## Work item
The reply should hold only the lines from the one with "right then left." through the end of the data, each given exactly.

## Data for the task

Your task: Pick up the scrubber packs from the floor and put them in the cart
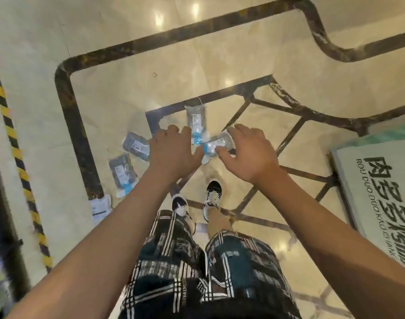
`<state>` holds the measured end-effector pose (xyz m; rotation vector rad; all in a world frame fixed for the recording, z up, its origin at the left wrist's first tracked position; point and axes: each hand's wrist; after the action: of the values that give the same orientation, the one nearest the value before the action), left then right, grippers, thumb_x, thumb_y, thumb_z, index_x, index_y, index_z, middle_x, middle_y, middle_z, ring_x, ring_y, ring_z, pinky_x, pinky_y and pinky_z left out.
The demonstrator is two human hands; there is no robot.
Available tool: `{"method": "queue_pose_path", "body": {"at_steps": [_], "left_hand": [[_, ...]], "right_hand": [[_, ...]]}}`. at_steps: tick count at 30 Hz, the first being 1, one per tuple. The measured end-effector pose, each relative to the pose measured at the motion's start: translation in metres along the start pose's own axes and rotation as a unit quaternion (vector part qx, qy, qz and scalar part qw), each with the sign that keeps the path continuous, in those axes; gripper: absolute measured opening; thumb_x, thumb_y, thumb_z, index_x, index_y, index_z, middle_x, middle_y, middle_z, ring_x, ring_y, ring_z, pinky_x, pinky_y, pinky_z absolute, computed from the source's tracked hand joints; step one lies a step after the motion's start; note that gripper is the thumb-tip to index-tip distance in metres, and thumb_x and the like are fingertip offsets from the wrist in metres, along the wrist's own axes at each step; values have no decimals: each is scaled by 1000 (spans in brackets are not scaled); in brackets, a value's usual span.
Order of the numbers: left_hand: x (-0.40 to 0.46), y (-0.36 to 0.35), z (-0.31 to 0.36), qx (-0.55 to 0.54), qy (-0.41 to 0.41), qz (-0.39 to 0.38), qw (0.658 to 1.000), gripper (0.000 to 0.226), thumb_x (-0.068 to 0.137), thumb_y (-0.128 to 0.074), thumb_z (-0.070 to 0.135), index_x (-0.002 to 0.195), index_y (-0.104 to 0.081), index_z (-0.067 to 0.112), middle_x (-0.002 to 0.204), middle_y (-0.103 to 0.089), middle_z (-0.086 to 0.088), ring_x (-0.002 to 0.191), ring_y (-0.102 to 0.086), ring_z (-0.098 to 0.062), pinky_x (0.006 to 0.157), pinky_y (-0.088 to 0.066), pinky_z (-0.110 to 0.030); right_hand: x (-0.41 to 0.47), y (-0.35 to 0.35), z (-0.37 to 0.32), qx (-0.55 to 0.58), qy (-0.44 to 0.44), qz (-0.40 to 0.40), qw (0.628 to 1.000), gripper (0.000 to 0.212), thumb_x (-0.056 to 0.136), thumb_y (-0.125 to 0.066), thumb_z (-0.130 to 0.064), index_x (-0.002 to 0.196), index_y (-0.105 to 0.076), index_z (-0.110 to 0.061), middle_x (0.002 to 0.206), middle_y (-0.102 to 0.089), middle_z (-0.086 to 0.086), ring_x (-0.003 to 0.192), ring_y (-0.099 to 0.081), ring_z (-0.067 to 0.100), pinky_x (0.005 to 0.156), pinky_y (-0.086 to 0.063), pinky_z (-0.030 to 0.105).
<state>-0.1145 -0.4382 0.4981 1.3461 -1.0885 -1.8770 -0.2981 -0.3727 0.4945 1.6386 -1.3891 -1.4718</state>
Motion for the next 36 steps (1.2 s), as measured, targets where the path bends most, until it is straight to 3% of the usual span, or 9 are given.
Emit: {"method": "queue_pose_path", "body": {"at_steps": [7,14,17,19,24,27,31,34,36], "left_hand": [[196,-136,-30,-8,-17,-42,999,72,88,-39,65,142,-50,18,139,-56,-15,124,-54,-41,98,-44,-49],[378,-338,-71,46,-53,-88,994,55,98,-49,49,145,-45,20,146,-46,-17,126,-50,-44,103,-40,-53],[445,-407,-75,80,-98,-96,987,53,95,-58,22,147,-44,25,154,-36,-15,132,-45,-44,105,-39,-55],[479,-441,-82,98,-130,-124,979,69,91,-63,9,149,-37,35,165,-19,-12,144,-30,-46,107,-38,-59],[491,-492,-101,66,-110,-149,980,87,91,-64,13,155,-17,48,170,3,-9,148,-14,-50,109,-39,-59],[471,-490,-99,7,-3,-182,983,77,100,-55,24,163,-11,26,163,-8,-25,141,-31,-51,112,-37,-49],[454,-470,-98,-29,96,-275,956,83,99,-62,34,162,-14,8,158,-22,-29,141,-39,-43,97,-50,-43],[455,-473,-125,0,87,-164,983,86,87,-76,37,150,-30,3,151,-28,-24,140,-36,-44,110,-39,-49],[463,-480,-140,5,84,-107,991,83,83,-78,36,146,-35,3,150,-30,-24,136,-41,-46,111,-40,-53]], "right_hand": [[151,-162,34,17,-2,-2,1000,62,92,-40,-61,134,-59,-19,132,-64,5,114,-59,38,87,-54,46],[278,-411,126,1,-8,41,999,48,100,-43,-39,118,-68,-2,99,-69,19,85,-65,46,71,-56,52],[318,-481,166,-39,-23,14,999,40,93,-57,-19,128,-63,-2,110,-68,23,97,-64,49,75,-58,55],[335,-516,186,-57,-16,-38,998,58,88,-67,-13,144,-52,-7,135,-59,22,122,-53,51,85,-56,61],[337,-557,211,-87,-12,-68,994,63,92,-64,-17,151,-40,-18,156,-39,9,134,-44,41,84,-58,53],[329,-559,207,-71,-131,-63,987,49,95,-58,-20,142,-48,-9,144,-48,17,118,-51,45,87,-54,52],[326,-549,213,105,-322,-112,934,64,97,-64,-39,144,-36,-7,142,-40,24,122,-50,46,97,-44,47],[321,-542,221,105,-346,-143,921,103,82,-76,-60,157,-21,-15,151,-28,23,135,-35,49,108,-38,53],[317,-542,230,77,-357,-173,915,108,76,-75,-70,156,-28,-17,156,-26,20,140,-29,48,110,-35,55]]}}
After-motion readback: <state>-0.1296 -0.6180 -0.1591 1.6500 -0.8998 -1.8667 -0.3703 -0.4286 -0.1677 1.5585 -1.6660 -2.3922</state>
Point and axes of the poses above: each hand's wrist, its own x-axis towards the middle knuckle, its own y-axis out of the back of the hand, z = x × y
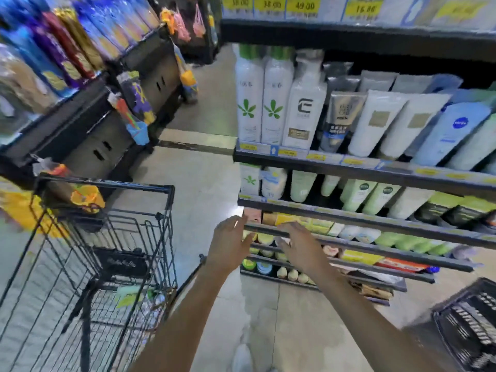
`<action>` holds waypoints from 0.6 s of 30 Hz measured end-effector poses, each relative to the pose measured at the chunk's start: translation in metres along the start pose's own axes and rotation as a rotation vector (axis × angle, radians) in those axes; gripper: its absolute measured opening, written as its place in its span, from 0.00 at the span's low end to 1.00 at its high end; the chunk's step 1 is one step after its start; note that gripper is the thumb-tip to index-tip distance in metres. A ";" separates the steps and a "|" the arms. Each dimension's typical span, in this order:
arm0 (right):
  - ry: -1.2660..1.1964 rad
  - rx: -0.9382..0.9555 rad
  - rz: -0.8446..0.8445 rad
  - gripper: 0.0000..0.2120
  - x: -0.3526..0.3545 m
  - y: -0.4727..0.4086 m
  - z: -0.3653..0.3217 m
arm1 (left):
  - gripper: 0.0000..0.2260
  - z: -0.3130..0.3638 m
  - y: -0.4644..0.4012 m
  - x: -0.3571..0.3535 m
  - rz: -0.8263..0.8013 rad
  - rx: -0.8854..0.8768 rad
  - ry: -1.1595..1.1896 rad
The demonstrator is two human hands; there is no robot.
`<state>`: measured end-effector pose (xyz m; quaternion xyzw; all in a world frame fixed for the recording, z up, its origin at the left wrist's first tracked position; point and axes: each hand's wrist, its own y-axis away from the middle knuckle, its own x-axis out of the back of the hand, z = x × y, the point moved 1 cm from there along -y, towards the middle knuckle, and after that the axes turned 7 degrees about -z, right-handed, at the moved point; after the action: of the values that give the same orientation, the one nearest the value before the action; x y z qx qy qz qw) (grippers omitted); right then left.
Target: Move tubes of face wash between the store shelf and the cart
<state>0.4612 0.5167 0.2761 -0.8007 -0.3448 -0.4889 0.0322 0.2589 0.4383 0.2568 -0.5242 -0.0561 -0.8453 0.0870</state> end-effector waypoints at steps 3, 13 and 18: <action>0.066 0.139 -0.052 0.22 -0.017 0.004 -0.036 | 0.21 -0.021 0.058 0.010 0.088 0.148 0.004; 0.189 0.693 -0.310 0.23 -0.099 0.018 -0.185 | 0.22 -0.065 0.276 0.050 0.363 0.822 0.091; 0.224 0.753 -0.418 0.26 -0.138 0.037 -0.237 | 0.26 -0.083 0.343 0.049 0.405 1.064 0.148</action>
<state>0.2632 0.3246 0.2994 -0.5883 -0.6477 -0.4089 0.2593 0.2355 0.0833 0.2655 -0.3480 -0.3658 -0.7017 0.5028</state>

## Exercise output
`<state>`: measured end-effector pose (xyz m; quaternion xyzw; all in a world frame fixed for the recording, z up, its origin at the left wrist's first tracked position; point and axes: each hand's wrist, its own y-axis away from the middle knuckle, its own x-axis out of the back of the hand, z = x × y, the point moved 1 cm from there along -y, towards the middle knuckle, and after that the axes turned 7 degrees about -z, right-handed, at the moved point; after the action: of the values that give the same orientation, the one nearest the value before the action; x y z qx qy qz qw) (grippers omitted); right then left.
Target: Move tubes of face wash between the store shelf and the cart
<state>0.4612 0.5167 0.2761 -0.8007 -0.3448 -0.4889 0.0322 0.2589 0.4383 0.2568 -0.5242 -0.0561 -0.8453 0.0870</state> end-effector waypoints at steps 3, 13 and 18: <action>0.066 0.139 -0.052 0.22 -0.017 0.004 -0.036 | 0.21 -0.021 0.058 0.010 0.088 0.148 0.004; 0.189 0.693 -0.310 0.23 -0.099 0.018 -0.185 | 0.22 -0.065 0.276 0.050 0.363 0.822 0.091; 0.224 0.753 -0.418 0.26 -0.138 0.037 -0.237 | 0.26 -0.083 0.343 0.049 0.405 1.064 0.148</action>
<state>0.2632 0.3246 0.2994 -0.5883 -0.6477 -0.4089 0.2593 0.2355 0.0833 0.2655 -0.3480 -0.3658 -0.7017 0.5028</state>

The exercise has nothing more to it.